GOAL OF THE EXERCISE
Nothing but the text should be carried over: reproduce all the data exactly and leave out every image.

DATASET EXTRACT
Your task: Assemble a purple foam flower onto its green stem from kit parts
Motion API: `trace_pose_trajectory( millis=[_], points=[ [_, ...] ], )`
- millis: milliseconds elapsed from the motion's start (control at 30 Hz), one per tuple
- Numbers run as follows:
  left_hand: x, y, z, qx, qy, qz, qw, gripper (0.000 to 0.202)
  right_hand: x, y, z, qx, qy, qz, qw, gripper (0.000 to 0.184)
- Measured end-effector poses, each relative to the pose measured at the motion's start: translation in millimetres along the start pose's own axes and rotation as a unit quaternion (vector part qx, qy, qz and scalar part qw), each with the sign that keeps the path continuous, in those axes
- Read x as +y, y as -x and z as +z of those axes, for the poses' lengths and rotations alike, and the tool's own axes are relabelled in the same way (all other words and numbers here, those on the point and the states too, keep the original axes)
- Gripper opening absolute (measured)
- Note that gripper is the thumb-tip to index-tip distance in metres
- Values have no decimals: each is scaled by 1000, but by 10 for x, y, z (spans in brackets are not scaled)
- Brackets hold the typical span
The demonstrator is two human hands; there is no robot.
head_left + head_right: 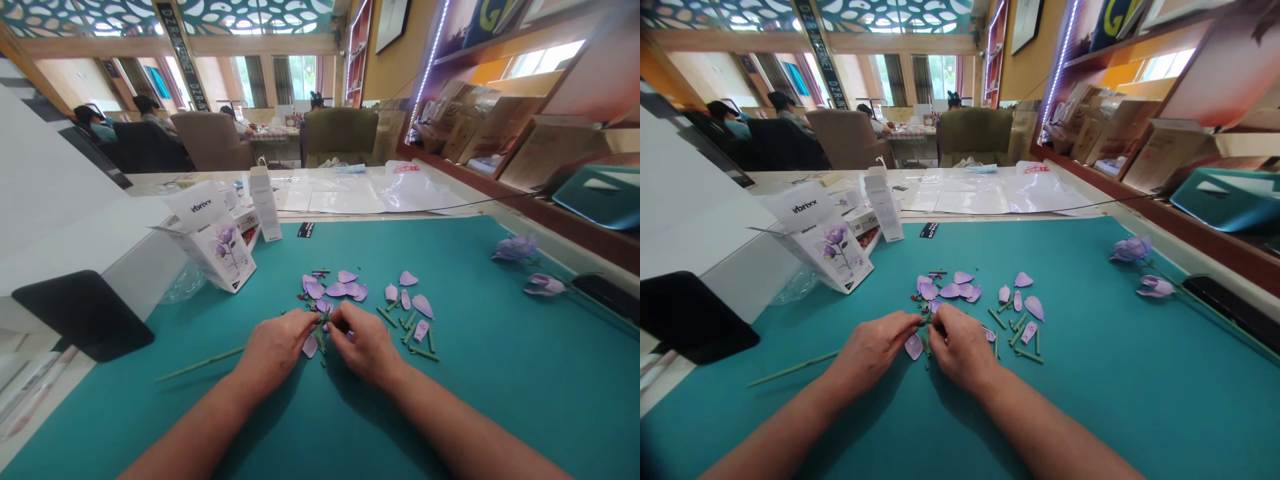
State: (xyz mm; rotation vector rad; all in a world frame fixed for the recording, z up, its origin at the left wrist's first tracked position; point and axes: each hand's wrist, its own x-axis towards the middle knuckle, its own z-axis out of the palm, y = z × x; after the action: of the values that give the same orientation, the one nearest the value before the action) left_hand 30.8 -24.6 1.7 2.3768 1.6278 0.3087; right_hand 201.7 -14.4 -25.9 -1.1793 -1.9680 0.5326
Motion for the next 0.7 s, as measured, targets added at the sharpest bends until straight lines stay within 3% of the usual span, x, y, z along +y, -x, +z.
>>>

ANSWER FOR THE TASK
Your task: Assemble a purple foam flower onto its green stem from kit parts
Motion API: `trace_pose_trajectory( millis=[_], points=[ [_, ...] ], )`
- millis: milliseconds elapsed from the motion's start (control at 30 Hz), one per tuple
- Numbers run as follows:
  left_hand: x, y, z, qx, qy, qz, qw, gripper (0.000 to 0.202)
  right_hand: x, y, z, qx, qy, qz, qw, gripper (0.000 to 0.184)
- Measured end-effector poses, each relative to the pose measured at the motion's start: translation in millimetres along the start pose's own axes and rotation as a unit quaternion (vector part qx, qy, qz and scalar part qw), each with the sign that keeps the path continuous, in those axes
- Read x as +y, y as -x and z as +z of those axes, for the poses' lengths and rotations alike, and the tool's own axes are relabelled in the same way (all other words and numbers here, those on the point and the states too, keep the original axes)
- Gripper opening absolute (measured)
- Note that gripper is the thumb-tip to index-tip distance in metres
- Values have no decimals: each is scaled by 1000, but by 10 for x, y, z (spans in brackets are not scaled)
- Brackets hold the typical span
The demonstrator is two human hands; there is no robot.
head_left + head_right: 
State: (xyz mm; rotation vector rad; all in a world frame fixed for the recording, z up, its origin at the left wrist's first tracked position; point and axes: each hand's wrist, its own x-axis towards the middle knuckle, its own z-axis out of the palm, y = z × x; after the action: of the values that give the same orientation, the one nearest the value before the action) left_hand 30.8 -24.6 1.7 2.3768 1.6278 0.3087; right_hand 201.7 -14.4 -25.9 -1.1793 -1.9680 0.5326
Motion for the next 0.7 s, as measured, targets added at the sharpest bends until straight lines stay within 3% of the usual span, x, y, z along +y, -x, +z.
>>>

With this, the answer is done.